Bizarrely, I’ve been named commenter of the week for the local paper’s online youth culture section, written by Justin Ellis. (It’s about the Young Persons, with their crazy hair and their loud rock & roll combos and their persistence in walking on my lawn. Hey, you kids! Get off my lawn!) The prize: a guest column. I’ve written my rant, and I’m testing it here.

Why Local?

If you hang around the Old Port, you’ve seen the BUY LOCAL stickers and signs and t-shirts, and probably heard the apparently endless ways BUY!ing LOCAL!ly bolsters the community. Yeah, keep income local and support our downtowns, stick it to the big box stores!

And it’s true. It’s all true! But let’s cut the pretense that we’re always (or, y’know, ever) so noble and community-centered. I’ll tell you a dirty little secret:

You should buy locally for your own selfish reasons.

When you buy locally, you develop a relationship with the business. (Not like that, you perv.) Respect yourself: support businesses that respect you and cater to your tastes, whether you’re shopping for shoes, movies, music, or just a cappuccino.

Mass-market retailers don’t have the luxury of tailoring themselves to a niche market. Their resources and research are too unwieldy to maneuver around local idiosyncrasies. This is bad news.

That’s a little-discussed (and deeply disgusting) effect of Big Box Business: the whittling away of individual tastes and serendipitous discoveries. Yeah, they’ll sell you the same food and pants and books and movies that you’ve already heard of, and that everyone else has already heard of — sometimes at a discount! They can afford to: they’ve got a truckload of ‘em out back, loaded up to sell you and everyone else. And that’s all they’ve got; everywhere you go, it’s the same bland pap.

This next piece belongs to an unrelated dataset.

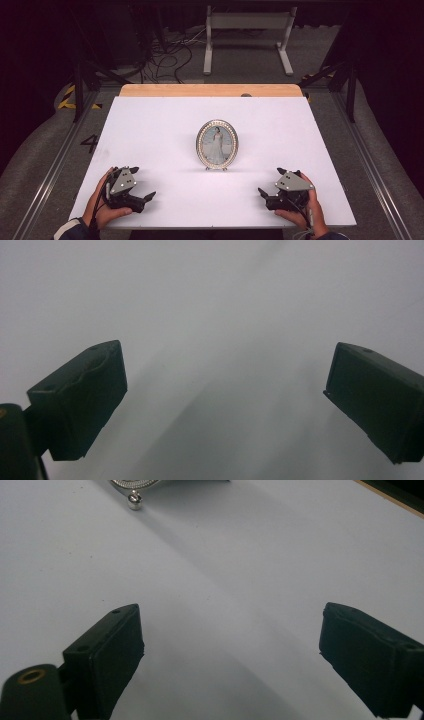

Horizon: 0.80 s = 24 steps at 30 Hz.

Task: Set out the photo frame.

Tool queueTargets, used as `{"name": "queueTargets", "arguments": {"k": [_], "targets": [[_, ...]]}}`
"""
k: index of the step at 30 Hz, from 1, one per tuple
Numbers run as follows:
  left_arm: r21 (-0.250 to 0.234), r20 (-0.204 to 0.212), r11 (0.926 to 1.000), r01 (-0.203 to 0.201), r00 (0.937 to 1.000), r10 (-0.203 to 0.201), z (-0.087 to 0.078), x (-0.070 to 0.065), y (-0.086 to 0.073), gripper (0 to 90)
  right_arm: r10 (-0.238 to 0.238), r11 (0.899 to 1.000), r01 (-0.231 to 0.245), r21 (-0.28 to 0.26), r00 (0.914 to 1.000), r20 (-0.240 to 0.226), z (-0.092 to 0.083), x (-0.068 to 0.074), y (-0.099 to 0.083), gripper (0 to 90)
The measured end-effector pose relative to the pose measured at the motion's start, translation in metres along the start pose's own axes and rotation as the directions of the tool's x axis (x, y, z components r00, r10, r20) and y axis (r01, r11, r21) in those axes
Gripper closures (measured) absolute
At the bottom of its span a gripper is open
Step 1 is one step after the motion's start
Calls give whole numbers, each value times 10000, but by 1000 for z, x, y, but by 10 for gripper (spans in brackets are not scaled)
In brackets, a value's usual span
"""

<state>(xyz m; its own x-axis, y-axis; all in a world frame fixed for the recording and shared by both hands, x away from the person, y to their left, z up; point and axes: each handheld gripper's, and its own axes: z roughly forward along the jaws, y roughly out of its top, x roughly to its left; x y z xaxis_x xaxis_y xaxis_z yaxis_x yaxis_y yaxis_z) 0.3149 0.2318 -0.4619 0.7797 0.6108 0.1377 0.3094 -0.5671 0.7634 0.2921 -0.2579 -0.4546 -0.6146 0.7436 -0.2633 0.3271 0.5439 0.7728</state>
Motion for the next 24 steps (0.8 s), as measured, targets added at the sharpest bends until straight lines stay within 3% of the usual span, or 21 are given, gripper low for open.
{"name": "queueTargets", "arguments": {"k": [24], "targets": [[-103, -123, 9998, -185, 9998, 183, -2, 0, 2, 35, 23, 9997, -24, -255, 10000, -45, 0, 1, 2, 110]]}}
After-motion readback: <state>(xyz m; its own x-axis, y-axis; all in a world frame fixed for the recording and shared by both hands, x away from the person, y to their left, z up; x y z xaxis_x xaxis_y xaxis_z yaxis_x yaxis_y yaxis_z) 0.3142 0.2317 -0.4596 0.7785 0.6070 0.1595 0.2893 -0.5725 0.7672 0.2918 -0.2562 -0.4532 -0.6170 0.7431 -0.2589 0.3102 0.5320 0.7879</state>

Locally operated businesses have personalities and quirks. They’re downright peculiar, just like you and me! (Mostly you.) The owners and staff spice the inventory with their own tastes (and, sometimes, obsessions), so they can recommend all kinds of offbeat things — bands and movies and shoes and coffees and beers and whatever — new stuff! Stuff you might like! Stuff you’ll never discover if you do all your errands at TGIBlockTopicBucks™.